Time to copy some data. The CLI tool, gsutil, has the ability to copy objects in parallel - this is important if you have a fast connection, and I found that about 6 transfers in parallel was the right value for me to achieve good performance (around 800Mbps) but not completely saturate a gigabit connection. I had a better experience running parallel processes than parallel threads, your mileage may vary. It’s perfectly fine to take out the -o options altogether and try it out automatically managed as well. The rsync command synchronizes directories recursively with -r.

gsutil -m -o "GSUtil:parallel_process_count=6" -o "GSUtil:parallel_thread_count=1" rsync -r /files_to_backup gs://dansbigbackupbucket/

To try out the transfer and make sure it’s copying the right files add -n after the -r and that will be in “dry run” mode, listing out what files it would copy but not copying anything. In my case I only want to do additive copies, so I’m not including the -d flag that will delete anything from the target not on the source (because of early deletes, and also in case I get the source directory wrong, I don’t want it going and automatically trying to delete things in the destination).

Monitoring

Despite its low cost, this isn’t free storage, so set up some monitoring to see just how much space is in this new storage bucket. Thanks to Google’s extensive monitoring there are all sorts of metrics available to watch. For the purposes of simple backups, there are 2 main things to monitor:

  1. Total Bytes
  2. Bytes by Storage Class

Total Bytes should be obvious, but Bytes by Storage Class is particularly important since there is a 16X difference in cost between the class of storage being uploaded, and the final class after the lifecycle policy takes effect. This is a good way to ensure it’s working - especially if you’re cut & pasting that policy from some random website.

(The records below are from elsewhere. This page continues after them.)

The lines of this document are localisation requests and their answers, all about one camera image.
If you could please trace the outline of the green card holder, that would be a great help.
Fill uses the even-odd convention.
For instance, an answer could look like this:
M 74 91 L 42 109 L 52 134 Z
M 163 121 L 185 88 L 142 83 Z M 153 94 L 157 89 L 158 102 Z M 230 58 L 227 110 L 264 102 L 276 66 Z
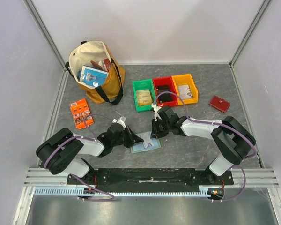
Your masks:
M 137 143 L 131 147 L 132 154 L 161 148 L 159 139 L 151 138 L 151 131 L 138 133 L 136 135 L 143 139 L 144 142 Z

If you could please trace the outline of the white photo id card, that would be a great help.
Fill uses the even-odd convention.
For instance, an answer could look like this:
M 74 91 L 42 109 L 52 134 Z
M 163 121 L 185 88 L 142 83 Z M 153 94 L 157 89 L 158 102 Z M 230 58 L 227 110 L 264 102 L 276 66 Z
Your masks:
M 158 142 L 156 141 L 156 139 L 145 140 L 143 144 L 145 149 L 158 146 Z

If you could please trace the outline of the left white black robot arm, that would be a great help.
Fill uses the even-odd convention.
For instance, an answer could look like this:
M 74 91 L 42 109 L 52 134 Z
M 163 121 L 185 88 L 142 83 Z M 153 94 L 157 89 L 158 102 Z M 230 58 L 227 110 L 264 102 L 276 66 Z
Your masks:
M 36 150 L 36 155 L 51 174 L 61 172 L 73 173 L 83 184 L 89 184 L 94 178 L 91 166 L 79 155 L 104 157 L 116 146 L 130 148 L 144 140 L 137 136 L 129 127 L 113 123 L 106 132 L 97 138 L 79 136 L 68 128 L 63 128 Z

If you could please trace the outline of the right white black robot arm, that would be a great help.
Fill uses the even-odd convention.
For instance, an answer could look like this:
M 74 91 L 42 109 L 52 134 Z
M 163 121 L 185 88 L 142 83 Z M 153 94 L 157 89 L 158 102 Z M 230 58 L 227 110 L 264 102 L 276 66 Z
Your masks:
M 227 116 L 223 120 L 179 117 L 168 105 L 160 107 L 152 104 L 152 110 L 152 138 L 166 137 L 171 132 L 179 136 L 214 140 L 220 155 L 205 172 L 205 179 L 209 184 L 217 184 L 228 169 L 257 154 L 255 138 L 234 117 Z

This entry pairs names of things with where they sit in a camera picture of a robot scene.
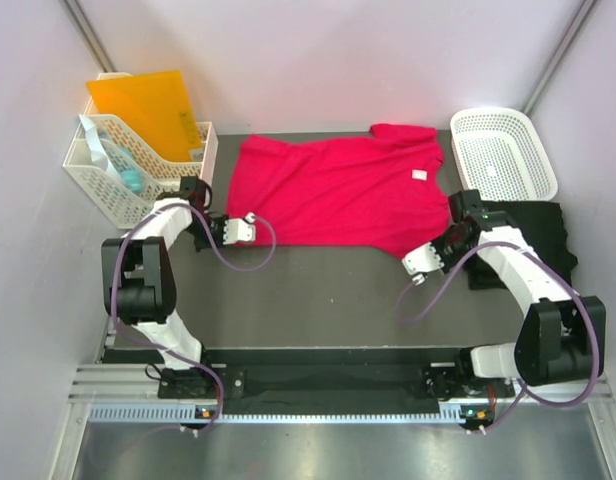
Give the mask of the red t shirt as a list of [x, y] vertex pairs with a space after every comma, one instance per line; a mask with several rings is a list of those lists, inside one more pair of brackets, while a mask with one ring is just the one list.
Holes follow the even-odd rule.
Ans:
[[258, 245], [371, 247], [396, 258], [442, 234], [448, 199], [432, 127], [379, 123], [368, 135], [289, 143], [251, 135], [229, 183], [226, 211], [272, 226]]

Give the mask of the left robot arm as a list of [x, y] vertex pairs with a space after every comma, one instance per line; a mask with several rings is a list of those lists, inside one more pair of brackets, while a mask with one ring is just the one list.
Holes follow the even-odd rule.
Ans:
[[151, 367], [163, 399], [210, 397], [217, 387], [203, 343], [176, 311], [169, 258], [170, 247], [184, 232], [192, 236], [196, 251], [225, 245], [229, 217], [209, 211], [212, 198], [207, 182], [183, 177], [177, 191], [158, 196], [135, 233], [107, 239], [101, 247], [105, 309], [160, 352], [164, 367]]

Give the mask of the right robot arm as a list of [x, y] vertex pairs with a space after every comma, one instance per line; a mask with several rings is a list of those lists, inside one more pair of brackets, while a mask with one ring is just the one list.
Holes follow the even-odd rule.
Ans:
[[497, 274], [524, 316], [513, 343], [465, 348], [454, 380], [475, 396], [492, 378], [527, 386], [597, 379], [603, 371], [606, 310], [549, 268], [525, 241], [509, 214], [488, 210], [476, 190], [450, 196], [452, 223], [431, 243], [444, 273], [478, 257]]

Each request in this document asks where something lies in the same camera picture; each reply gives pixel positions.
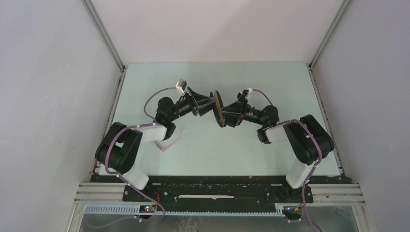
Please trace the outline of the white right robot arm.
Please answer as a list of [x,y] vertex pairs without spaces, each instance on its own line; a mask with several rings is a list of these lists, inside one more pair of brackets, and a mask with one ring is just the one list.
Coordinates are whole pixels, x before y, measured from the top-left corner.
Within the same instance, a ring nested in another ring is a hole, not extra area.
[[264,144],[288,141],[296,159],[285,176],[285,186],[281,189],[282,198],[294,202],[301,195],[300,188],[307,184],[317,166],[335,148],[335,143],[327,131],[312,115],[300,119],[280,121],[278,109],[269,104],[262,110],[249,105],[252,89],[238,93],[237,100],[223,105],[221,96],[215,91],[214,115],[220,127],[239,126],[243,121],[261,125],[257,137]]

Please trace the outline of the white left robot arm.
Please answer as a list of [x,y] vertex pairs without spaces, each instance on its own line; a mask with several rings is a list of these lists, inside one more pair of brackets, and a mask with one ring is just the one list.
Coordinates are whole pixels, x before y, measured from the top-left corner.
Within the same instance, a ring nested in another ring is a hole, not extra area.
[[169,139],[176,129],[176,119],[189,113],[203,116],[212,110],[215,102],[213,93],[206,96],[190,87],[181,90],[182,96],[176,102],[169,97],[159,99],[151,123],[135,126],[113,123],[95,152],[96,160],[104,166],[105,171],[135,187],[134,195],[141,201],[151,199],[153,188],[147,185],[148,175],[135,163],[140,145]]

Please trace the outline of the black glasses case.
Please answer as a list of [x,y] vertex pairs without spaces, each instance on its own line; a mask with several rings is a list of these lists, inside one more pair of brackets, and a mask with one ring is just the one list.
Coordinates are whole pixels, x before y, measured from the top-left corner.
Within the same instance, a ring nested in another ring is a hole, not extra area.
[[223,102],[220,93],[217,90],[214,92],[214,100],[213,112],[216,122],[221,128],[224,128],[226,126],[226,121],[224,113],[222,112]]

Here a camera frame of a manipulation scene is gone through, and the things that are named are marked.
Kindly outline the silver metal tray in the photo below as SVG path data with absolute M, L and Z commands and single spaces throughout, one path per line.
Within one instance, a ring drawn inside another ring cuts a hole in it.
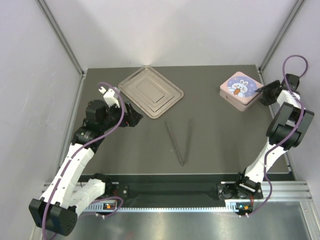
M 184 92 L 150 66 L 144 66 L 118 88 L 148 117 L 157 119 L 184 97 Z

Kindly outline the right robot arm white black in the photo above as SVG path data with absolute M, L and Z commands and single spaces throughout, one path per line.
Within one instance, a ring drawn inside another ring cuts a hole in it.
M 267 141 L 263 149 L 233 185 L 234 194 L 240 199 L 261 197 L 261 183 L 266 173 L 291 148 L 296 148 L 303 140 L 314 119 L 315 113 L 302 106 L 297 91 L 300 77 L 287 73 L 283 81 L 276 80 L 257 90 L 261 93 L 260 102 L 269 106 L 279 104 L 279 109 L 267 131 Z

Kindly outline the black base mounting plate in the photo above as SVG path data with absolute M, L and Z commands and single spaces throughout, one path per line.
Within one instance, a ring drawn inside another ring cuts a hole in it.
M 81 185 L 90 179 L 106 182 L 105 196 L 124 199 L 126 207 L 201 207 L 217 206 L 224 200 L 258 200 L 239 198 L 234 185 L 238 174 L 156 174 L 156 175 L 82 175 Z

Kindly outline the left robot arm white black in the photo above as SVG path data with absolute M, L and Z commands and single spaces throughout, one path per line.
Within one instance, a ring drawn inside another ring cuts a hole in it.
M 97 198 L 109 198 L 114 191 L 111 180 L 97 173 L 80 190 L 75 191 L 86 165 L 104 141 L 106 133 L 117 127 L 135 127 L 143 115 L 129 102 L 122 106 L 92 100 L 85 110 L 82 126 L 75 131 L 59 171 L 39 199 L 28 206 L 35 225 L 43 232 L 68 236 L 82 212 Z

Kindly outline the silver tin lid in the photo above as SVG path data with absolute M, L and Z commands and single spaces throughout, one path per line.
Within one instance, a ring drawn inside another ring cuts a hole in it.
M 255 92 L 255 90 L 263 86 L 260 82 L 238 71 L 220 86 L 220 91 L 230 94 L 236 100 L 240 100 L 247 105 L 260 94 L 259 92 Z

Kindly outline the metal tongs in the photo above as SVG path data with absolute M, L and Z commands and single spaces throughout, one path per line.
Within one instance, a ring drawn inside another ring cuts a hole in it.
M 182 168 L 186 168 L 189 163 L 191 143 L 194 131 L 195 119 L 190 117 L 187 119 L 184 139 L 178 136 L 168 118 L 163 120 L 164 139 L 170 145 L 171 151 L 174 153 L 177 162 Z

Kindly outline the aluminium frame rail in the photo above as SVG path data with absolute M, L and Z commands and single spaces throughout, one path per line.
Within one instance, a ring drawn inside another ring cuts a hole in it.
M 239 197 L 232 182 L 108 182 L 105 193 L 84 203 L 86 213 L 235 212 L 255 211 L 262 203 L 310 202 L 306 182 L 263 182 L 253 196 Z

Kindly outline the pink chocolate tin box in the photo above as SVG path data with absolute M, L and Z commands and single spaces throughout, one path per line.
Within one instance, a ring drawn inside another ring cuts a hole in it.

In the GCP Console go to the Monitoring section, and then Dashboards and create a new dashboard, then add a chart. Hit the Query Editor button and use the following query (replace bigbackupbucket with the correct bucket name):

fetch gcs_bucket
| metric 'storage.googleapis.com/storage/total_bytes'
| filter (resource.bucket_name == 'bigbackupbucket')
| group_by 1m, [value_total_bytes_mean: mean(value.total_bytes)]
| every 1m
| group_by [metric.storage_class],
    [value_total_bytes_mean_aggregate: aggregate(value_total_bytes_mean)]

Back in the Edit Chart view, it should look like this (the storage_class legend may not show up if you don’t have any objects in your bucket yet or the bucket isn’t old enough to have statistics generated):

Edit Chart Panel
Edit Chart Panel

Once the bucket statistics are updated (usually the next day), the dashboard will have a graph showing the amount of storage in the bucket broken down by object class. As objects are added to the bucket they will be under the class “Regional” (which is Standard, just indicating that it’s a single region bucket, not a dual or multi-region). As the objects age to the value of the lifecycle policy settings they will move into Archive and the graph will update accordingly. Keeping an eye on this graph is a good way to ensure the lifecycle policy is set correctly. If objects aren’t moving tiers, then that is the likely culprit.

Total bytes by Storage Class
Total bytes by Storage Class

In this graph, the Archive class is the blue line, and Standard is the orange. After 3 days, as per the policy, the Standard objects are converted into Archive. The Archive object count seems to update ahead of the standard count decreasing, but I verified by listing some objects that everything worked correctly.